Task description — The following data is to be repeated exactly, its pictures excluded.

Provided information —
*** Begin section ***

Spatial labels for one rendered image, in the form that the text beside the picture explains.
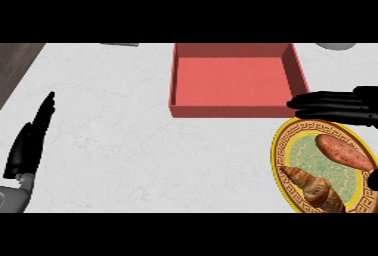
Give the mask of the yellow patterned plate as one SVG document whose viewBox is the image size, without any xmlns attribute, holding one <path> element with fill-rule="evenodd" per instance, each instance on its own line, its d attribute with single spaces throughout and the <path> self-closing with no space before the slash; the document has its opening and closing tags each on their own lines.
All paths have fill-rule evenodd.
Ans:
<svg viewBox="0 0 378 256">
<path fill-rule="evenodd" d="M 335 163 L 316 146 L 316 136 L 330 135 L 361 154 L 373 168 L 369 171 Z M 366 184 L 378 168 L 378 159 L 357 134 L 341 124 L 321 120 L 290 118 L 277 129 L 270 150 L 271 172 L 280 193 L 296 212 L 323 213 L 304 199 L 302 189 L 280 171 L 280 166 L 298 167 L 329 181 L 347 213 L 378 213 L 378 192 Z"/>
</svg>

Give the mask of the dark wooden panel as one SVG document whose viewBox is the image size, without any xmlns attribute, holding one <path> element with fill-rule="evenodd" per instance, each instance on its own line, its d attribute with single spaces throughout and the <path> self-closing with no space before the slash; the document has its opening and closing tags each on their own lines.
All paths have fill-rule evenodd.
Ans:
<svg viewBox="0 0 378 256">
<path fill-rule="evenodd" d="M 0 43 L 0 109 L 42 47 L 44 43 Z"/>
</svg>

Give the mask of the brown croissant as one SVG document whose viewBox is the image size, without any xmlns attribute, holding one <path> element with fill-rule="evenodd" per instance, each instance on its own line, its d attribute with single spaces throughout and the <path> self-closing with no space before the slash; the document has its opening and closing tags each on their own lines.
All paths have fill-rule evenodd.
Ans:
<svg viewBox="0 0 378 256">
<path fill-rule="evenodd" d="M 329 213 L 344 213 L 342 200 L 326 179 L 314 177 L 298 167 L 280 166 L 279 170 L 304 193 L 304 200 Z"/>
</svg>

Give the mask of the red cardboard box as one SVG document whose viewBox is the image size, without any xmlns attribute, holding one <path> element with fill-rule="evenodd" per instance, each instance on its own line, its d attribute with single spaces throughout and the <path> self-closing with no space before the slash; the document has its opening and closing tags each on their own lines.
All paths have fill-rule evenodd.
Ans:
<svg viewBox="0 0 378 256">
<path fill-rule="evenodd" d="M 308 92 L 290 43 L 177 43 L 168 107 L 175 118 L 290 118 Z"/>
</svg>

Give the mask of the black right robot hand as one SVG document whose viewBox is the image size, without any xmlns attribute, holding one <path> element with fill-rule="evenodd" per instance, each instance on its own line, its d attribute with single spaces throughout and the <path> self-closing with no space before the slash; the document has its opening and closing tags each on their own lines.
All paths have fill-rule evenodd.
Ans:
<svg viewBox="0 0 378 256">
<path fill-rule="evenodd" d="M 378 86 L 357 86 L 351 92 L 319 91 L 296 95 L 286 106 L 295 117 L 378 129 Z M 370 171 L 367 187 L 378 191 L 378 168 Z"/>
</svg>

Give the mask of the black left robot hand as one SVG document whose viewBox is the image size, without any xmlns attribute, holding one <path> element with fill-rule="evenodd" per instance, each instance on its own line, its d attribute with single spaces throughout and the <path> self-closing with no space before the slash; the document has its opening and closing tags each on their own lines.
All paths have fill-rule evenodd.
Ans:
<svg viewBox="0 0 378 256">
<path fill-rule="evenodd" d="M 3 172 L 4 179 L 14 179 L 20 174 L 34 174 L 36 172 L 42 154 L 44 136 L 53 113 L 54 92 L 50 92 L 39 105 L 34 120 L 23 125 L 13 141 Z"/>
</svg>

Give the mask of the pale grey round object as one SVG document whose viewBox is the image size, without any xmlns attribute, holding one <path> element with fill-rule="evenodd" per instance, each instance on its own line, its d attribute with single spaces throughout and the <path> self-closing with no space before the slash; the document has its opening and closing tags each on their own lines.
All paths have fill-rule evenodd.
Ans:
<svg viewBox="0 0 378 256">
<path fill-rule="evenodd" d="M 355 43 L 316 43 L 321 48 L 333 51 L 348 50 L 355 46 Z"/>
</svg>

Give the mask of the reddish sweet potato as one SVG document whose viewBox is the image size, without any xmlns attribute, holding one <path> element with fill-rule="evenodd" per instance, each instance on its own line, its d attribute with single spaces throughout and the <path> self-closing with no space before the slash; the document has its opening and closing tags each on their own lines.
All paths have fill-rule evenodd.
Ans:
<svg viewBox="0 0 378 256">
<path fill-rule="evenodd" d="M 327 159 L 361 171 L 372 171 L 375 166 L 361 153 L 333 136 L 320 134 L 316 136 L 316 146 Z"/>
</svg>

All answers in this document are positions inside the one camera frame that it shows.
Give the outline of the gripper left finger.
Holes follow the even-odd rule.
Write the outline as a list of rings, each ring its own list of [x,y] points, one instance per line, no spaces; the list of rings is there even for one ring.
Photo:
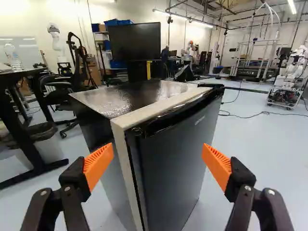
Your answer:
[[[57,190],[36,191],[27,208],[21,230],[52,231],[60,213],[69,231],[88,231],[82,203],[85,203],[114,158],[108,143],[86,157],[78,157],[60,176]]]

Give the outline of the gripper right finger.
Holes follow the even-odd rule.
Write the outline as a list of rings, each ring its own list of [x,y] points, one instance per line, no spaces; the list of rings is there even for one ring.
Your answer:
[[[282,195],[273,188],[255,188],[256,176],[235,156],[228,158],[208,144],[202,158],[233,208],[225,230],[246,231],[251,213],[258,218],[262,231],[294,230]]]

*** End section ***

Answer box —
Spatial labels for one rendered image, in the form that the text beside the picture explains.
Give the mask of the yellow patterned plate as one SVG document whose viewBox is the image size, without any xmlns attribute, holding one <path> element with fill-rule="evenodd" per instance, each instance on its own line, its d attribute with single spaces throughout and the <path> self-closing with no space before the slash; the document has its opening and closing tags each on their own lines.
All paths have fill-rule evenodd.
Ans:
<svg viewBox="0 0 378 256">
<path fill-rule="evenodd" d="M 335 163 L 316 146 L 316 136 L 330 135 L 361 154 L 373 168 L 369 171 Z M 366 184 L 378 168 L 378 159 L 357 134 L 341 124 L 321 120 L 290 118 L 277 129 L 270 150 L 271 172 L 280 193 L 296 212 L 323 213 L 304 199 L 302 189 L 280 171 L 280 166 L 298 167 L 329 181 L 347 213 L 378 213 L 378 192 Z"/>
</svg>

Give the mask of the dark wooden panel as one SVG document whose viewBox is the image size, without any xmlns attribute, holding one <path> element with fill-rule="evenodd" per instance, each instance on its own line, its d attribute with single spaces throughout and the <path> self-closing with no space before the slash; the document has its opening and closing tags each on their own lines.
All paths have fill-rule evenodd.
Ans:
<svg viewBox="0 0 378 256">
<path fill-rule="evenodd" d="M 0 43 L 0 109 L 42 47 L 44 43 Z"/>
</svg>

Give the mask of the brown croissant as one SVG document whose viewBox is the image size, without any xmlns attribute, holding one <path> element with fill-rule="evenodd" per instance, each instance on its own line, its d attribute with single spaces throughout and the <path> self-closing with no space before the slash; the document has its opening and closing tags each on their own lines.
All paths have fill-rule evenodd.
Ans:
<svg viewBox="0 0 378 256">
<path fill-rule="evenodd" d="M 329 213 L 344 213 L 342 200 L 326 179 L 314 177 L 298 167 L 280 166 L 279 170 L 304 193 L 304 200 Z"/>
</svg>

Give the mask of the red cardboard box as one SVG document whose viewBox is the image size, without any xmlns attribute, holding one <path> element with fill-rule="evenodd" per instance, each instance on its own line, its d attribute with single spaces throughout and the <path> self-closing with no space before the slash; the document has its opening and closing tags each on their own lines.
All paths have fill-rule evenodd.
Ans:
<svg viewBox="0 0 378 256">
<path fill-rule="evenodd" d="M 308 92 L 290 43 L 177 43 L 168 107 L 175 118 L 290 118 Z"/>
</svg>

Give the mask of the black right robot hand as one SVG document whose viewBox is the image size, without any xmlns attribute, holding one <path> element with fill-rule="evenodd" per instance, each instance on its own line, its d attribute with single spaces throughout and the <path> self-closing with no space before the slash; the document has its opening and closing tags each on their own lines.
All paths have fill-rule evenodd.
Ans:
<svg viewBox="0 0 378 256">
<path fill-rule="evenodd" d="M 378 86 L 357 86 L 351 92 L 319 91 L 296 95 L 286 106 L 295 117 L 378 129 Z M 370 171 L 367 187 L 378 191 L 378 168 Z"/>
</svg>

Give the mask of the black left robot hand as one SVG document whose viewBox is the image size, without any xmlns attribute, holding one <path> element with fill-rule="evenodd" per instance, each instance on its own line, its d attribute with single spaces throughout and the <path> self-closing with no space before the slash; the document has its opening and closing tags each on their own lines.
All paths have fill-rule evenodd.
Ans:
<svg viewBox="0 0 378 256">
<path fill-rule="evenodd" d="M 3 172 L 4 179 L 14 179 L 20 174 L 34 174 L 36 172 L 42 154 L 44 136 L 53 113 L 54 92 L 50 92 L 39 105 L 34 120 L 23 125 L 13 141 Z"/>
</svg>

Give the mask of the pale grey round object as one SVG document whose viewBox is the image size, without any xmlns attribute, holding one <path> element with fill-rule="evenodd" per instance, each instance on its own line, its d attribute with single spaces throughout and the <path> self-closing with no space before the slash; the document has its opening and closing tags each on their own lines.
All paths have fill-rule evenodd.
Ans:
<svg viewBox="0 0 378 256">
<path fill-rule="evenodd" d="M 355 43 L 316 43 L 321 48 L 333 51 L 348 50 L 355 46 Z"/>
</svg>

Give the mask of the reddish sweet potato as one SVG document whose viewBox is the image size, without any xmlns attribute, holding one <path> element with fill-rule="evenodd" per instance, each instance on its own line, its d attribute with single spaces throughout and the <path> self-closing with no space before the slash; the document has its opening and closing tags each on their own lines.
All paths have fill-rule evenodd.
Ans:
<svg viewBox="0 0 378 256">
<path fill-rule="evenodd" d="M 327 159 L 361 171 L 372 171 L 375 166 L 361 153 L 333 136 L 320 134 L 316 136 L 316 146 Z"/>
</svg>

All answers in this document are positions inside the one camera frame that it shows.
Give the outline of the gripper left finger.
Holes follow the even-odd rule.
Write the outline as a list of rings, each ring its own list of [x,y] points, one instance per line, no spaces; the list of rings is there even for one ring.
Photo:
Your answer:
[[[57,190],[36,191],[27,208],[21,230],[52,231],[60,213],[69,231],[88,231],[82,203],[85,203],[114,158],[108,143],[86,157],[78,157],[60,176]]]

Give the outline of the gripper right finger.
Holes follow the even-odd rule.
Write the outline as a list of rings, each ring its own list of [x,y] points, one instance per line, no spaces; the list of rings is there even for one ring.
Your answer:
[[[282,195],[273,188],[255,188],[256,176],[235,156],[228,158],[208,144],[202,158],[233,208],[225,230],[246,231],[251,213],[258,218],[262,231],[294,230]]]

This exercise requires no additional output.